Sigilo e respeito ao paciente

Descobertas geram dúvidas, e muitos adolescentes chegam ao consultório médico com perguntas sobre transformações de seu corpo – várias delas relacionadas à saúde sexual.
No entanto, os jovens podem se sentir inibidos de falar sobre sexo com o seu médico na frente dos pais. É por isso que os adultos precisam estar preparados para que os filhos tenham conversas reservadas com o pediatra.

“Muitos adolescentes vêm sozinhos ao meu consultório, e os pais me ligam depois para saber como foi a consulta. Eu os tranquilizo, explico que o paciente está bem, mas mantenho o sigilo sobre o que foi tratado”, diz Sylvio Renan.

Lilian reafirma que o sigilo é fundamental para uma relação entre médico e paciente, e só pode ser quebrado em situação de risco de morte.

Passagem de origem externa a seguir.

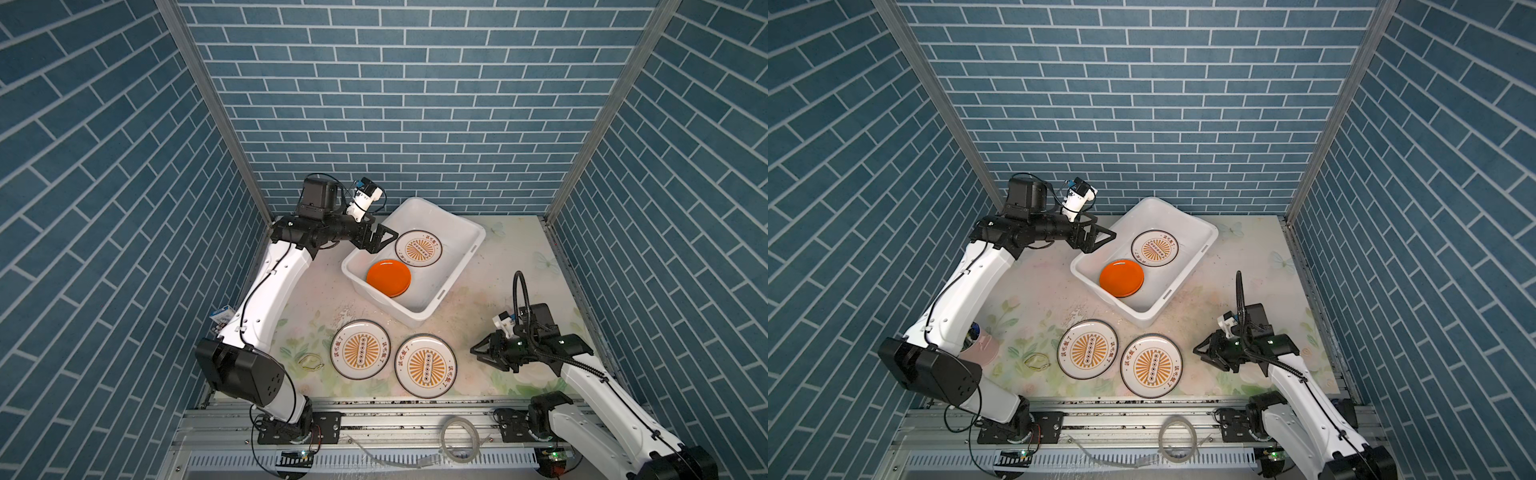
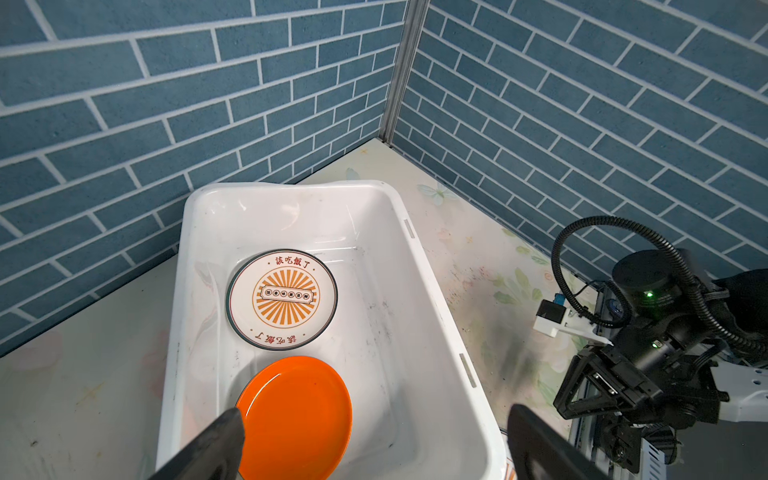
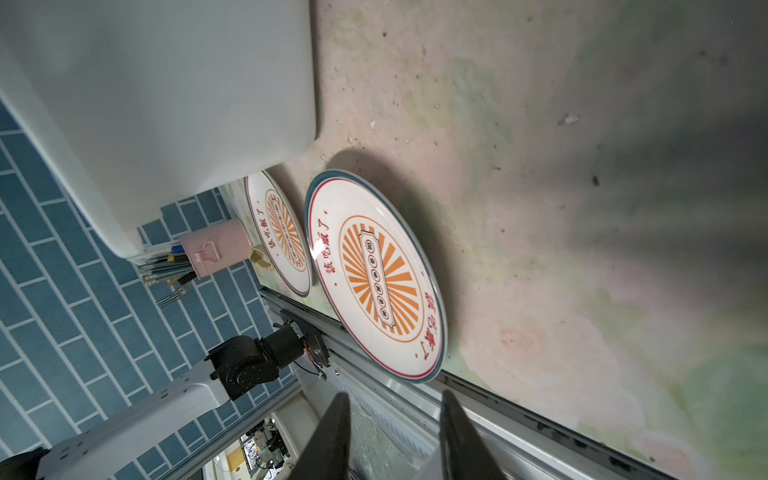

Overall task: Place the plates into the plastic bin on the countertop
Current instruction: 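Raise the right gripper out of the bin and swing it toward the table plates, then lower the open right gripper onto the rim of the nearer sunburst plate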

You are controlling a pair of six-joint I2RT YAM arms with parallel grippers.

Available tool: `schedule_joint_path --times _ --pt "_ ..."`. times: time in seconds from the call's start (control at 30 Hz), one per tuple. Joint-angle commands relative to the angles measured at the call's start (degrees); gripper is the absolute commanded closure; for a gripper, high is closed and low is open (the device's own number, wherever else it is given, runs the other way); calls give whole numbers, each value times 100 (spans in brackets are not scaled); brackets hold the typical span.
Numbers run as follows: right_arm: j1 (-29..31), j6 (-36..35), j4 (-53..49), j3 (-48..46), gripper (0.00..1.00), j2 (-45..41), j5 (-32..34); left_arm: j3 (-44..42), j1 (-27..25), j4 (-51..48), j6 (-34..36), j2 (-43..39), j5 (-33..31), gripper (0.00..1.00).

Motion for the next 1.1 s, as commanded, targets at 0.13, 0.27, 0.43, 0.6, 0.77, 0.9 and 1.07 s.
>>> schedule_joint_path --times 0.13,0.27,0.43,0.6,0.77,0.9,1.07 --pt "349 237 785 -288 63 113 533 -131 -135 -81 -29 -81 57 0" --pt "463 209 1041 -474 62 250 598 -177 -193 -85 0 -107 12 1" --pt "673 230 1548 -596 62 607 547 -291 -234 -104 4 -195 12 0" --pt "900 194 1922 -581 61 1036 551 -383 -230 -94 -25 -257 2 0" --pt "1183 98 2085 -446 61 1463 589 -401 -233 -59 -51 -282 12 0" --pt "1439 -50 2174 -279 61 1934 605 -438 -236 -47 -57 -297 4 0" --pt "1620 -89 2350 -174 61 2294 664 -478 -234 -49 -55 -340 -7 0"
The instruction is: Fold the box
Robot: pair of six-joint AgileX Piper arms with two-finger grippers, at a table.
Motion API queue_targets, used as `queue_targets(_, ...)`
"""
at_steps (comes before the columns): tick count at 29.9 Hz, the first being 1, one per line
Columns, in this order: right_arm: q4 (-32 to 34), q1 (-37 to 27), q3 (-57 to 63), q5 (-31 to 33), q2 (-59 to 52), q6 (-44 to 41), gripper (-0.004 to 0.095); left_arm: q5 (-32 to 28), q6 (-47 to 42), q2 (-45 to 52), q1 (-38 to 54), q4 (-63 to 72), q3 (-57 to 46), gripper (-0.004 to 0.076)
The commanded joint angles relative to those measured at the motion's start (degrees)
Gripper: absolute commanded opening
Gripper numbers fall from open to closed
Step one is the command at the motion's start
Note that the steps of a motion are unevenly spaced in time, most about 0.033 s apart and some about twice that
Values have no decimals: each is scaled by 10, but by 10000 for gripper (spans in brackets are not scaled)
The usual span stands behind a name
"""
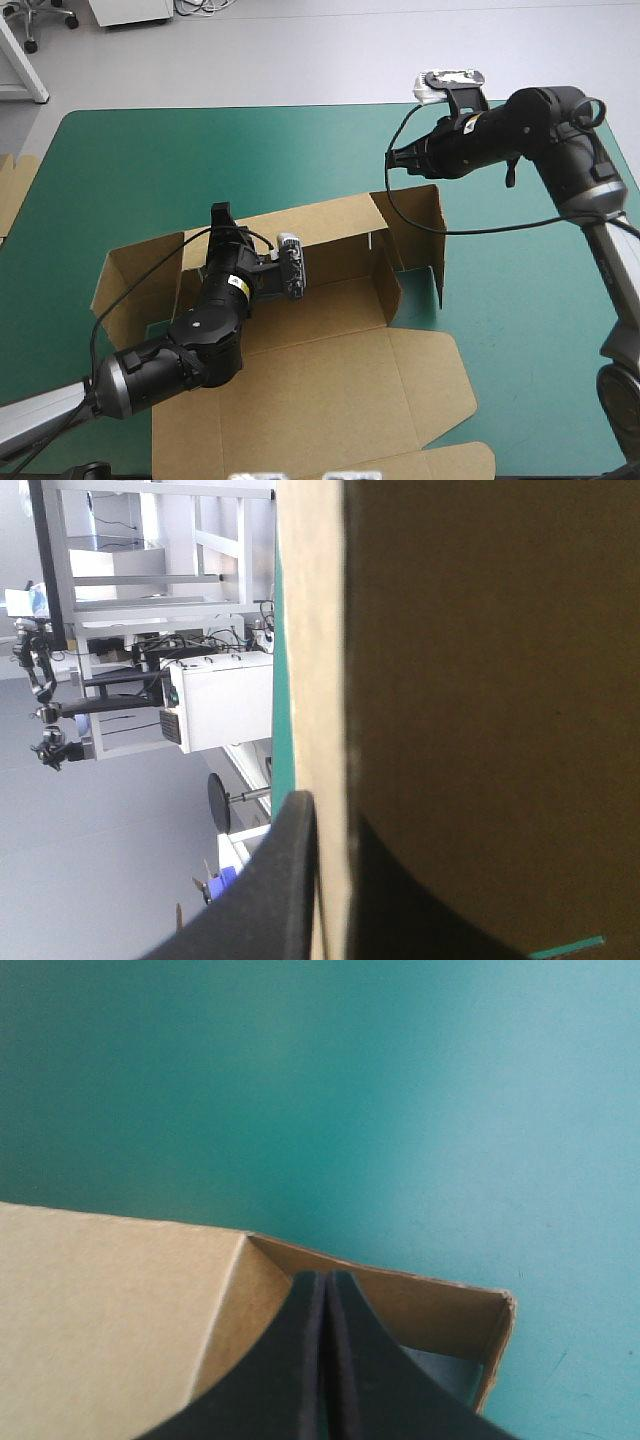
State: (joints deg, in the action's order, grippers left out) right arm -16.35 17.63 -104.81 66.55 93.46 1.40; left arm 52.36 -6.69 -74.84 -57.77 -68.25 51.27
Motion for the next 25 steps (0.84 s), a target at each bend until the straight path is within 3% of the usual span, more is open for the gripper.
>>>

Manter a discrição também é importante para que o pediatra não se torne um mediador nas conversas entre pais e filhos, estimulando o diálogo direto entre os familiares.
“Podemos esclarecer as dúvidas dos pais, mas sem infringir o sigilo. É importante que a família entenda que a consulta é do adolescente, mesmo quando os pais estão presentes. Pais e filhos podem se esclarecer depois”, observa Lilian.
Conforme o adolescente amadurece, o pediatra pode orientá-lo para realizar consultas com ginecologista ou urologista. No entanto, Lilian Day Hagel observa que os próprios pediatras também são fontes de informação sobre DSTs, uso de preservativos e outros temas relacionados à sexualidade: “o contato com o corpo também inclui prazer, e é normal a criança querer se conhecer. O pediatra está atento a isso, pois é algo que também faz parte crescimento.”